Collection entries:
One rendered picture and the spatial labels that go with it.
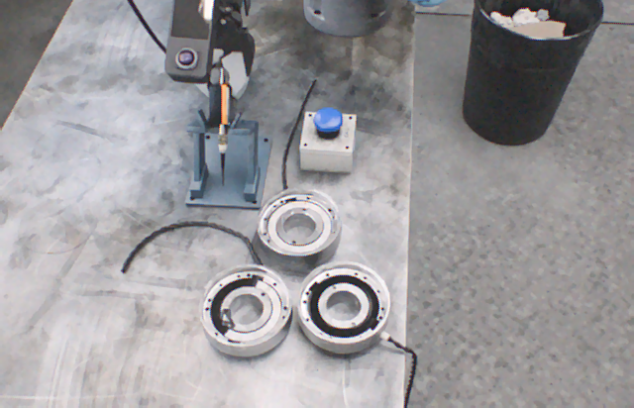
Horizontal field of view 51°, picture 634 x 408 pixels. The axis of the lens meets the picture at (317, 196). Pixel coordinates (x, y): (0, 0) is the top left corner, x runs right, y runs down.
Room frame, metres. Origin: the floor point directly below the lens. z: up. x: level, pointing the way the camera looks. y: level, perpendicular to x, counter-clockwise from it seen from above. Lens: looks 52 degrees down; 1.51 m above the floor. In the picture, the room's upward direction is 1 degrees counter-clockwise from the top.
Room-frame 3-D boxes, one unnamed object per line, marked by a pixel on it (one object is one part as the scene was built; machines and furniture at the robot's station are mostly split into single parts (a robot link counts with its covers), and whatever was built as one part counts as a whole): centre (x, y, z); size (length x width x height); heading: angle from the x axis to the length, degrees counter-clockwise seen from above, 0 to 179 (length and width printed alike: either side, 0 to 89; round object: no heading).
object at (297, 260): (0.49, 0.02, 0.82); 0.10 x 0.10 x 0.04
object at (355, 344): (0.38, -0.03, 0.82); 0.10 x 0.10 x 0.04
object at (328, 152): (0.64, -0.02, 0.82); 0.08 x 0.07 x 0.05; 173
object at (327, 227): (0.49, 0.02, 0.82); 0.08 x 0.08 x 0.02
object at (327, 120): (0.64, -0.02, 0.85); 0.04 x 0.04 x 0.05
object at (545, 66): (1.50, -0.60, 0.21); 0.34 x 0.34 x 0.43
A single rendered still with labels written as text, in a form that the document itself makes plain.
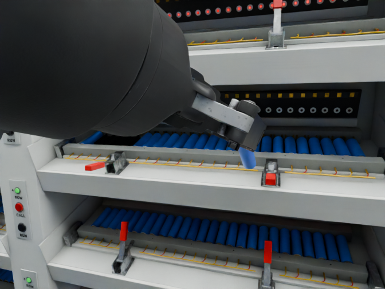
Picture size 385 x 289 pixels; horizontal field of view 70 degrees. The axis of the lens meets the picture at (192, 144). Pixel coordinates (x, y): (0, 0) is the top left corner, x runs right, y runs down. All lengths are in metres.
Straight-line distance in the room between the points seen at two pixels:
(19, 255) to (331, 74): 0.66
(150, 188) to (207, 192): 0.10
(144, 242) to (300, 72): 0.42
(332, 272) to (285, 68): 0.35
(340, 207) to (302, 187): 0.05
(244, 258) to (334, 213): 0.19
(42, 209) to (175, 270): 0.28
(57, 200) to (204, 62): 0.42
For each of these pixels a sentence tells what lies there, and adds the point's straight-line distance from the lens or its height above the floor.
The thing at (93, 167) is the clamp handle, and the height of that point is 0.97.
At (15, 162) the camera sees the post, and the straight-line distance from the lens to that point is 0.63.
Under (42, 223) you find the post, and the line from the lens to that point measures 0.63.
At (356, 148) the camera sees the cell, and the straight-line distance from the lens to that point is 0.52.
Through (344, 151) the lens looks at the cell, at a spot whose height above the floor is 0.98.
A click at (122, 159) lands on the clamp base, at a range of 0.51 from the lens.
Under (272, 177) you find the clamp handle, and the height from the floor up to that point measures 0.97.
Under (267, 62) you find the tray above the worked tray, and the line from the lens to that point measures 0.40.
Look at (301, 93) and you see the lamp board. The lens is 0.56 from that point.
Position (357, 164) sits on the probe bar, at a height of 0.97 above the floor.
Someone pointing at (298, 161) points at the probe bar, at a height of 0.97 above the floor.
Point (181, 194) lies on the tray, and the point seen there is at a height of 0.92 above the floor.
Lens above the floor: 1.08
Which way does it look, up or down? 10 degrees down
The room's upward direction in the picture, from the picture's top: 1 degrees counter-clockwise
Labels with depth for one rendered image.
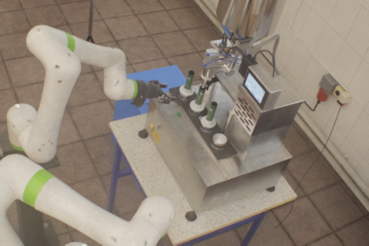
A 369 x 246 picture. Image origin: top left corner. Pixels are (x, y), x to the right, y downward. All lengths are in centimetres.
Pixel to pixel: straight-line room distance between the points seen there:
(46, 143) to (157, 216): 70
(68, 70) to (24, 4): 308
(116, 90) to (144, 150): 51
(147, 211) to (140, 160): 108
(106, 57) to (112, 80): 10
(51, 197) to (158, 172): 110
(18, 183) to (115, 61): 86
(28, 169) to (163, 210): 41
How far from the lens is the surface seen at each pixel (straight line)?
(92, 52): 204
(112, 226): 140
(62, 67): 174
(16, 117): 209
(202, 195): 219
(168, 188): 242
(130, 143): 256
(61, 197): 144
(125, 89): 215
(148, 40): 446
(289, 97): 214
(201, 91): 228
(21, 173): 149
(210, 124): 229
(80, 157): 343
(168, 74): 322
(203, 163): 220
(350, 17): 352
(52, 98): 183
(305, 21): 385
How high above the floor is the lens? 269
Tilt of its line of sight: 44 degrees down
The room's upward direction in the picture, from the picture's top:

» Work to complete
Scan the records for the word "post", and copy each line where it is found.

» Solution for this problem
At (15, 162) the camera sees the post, and the straight-line distance from the lens to that point is 0.63.
Under (42, 223) you find the post, and the line from the lens to that point measures 0.63.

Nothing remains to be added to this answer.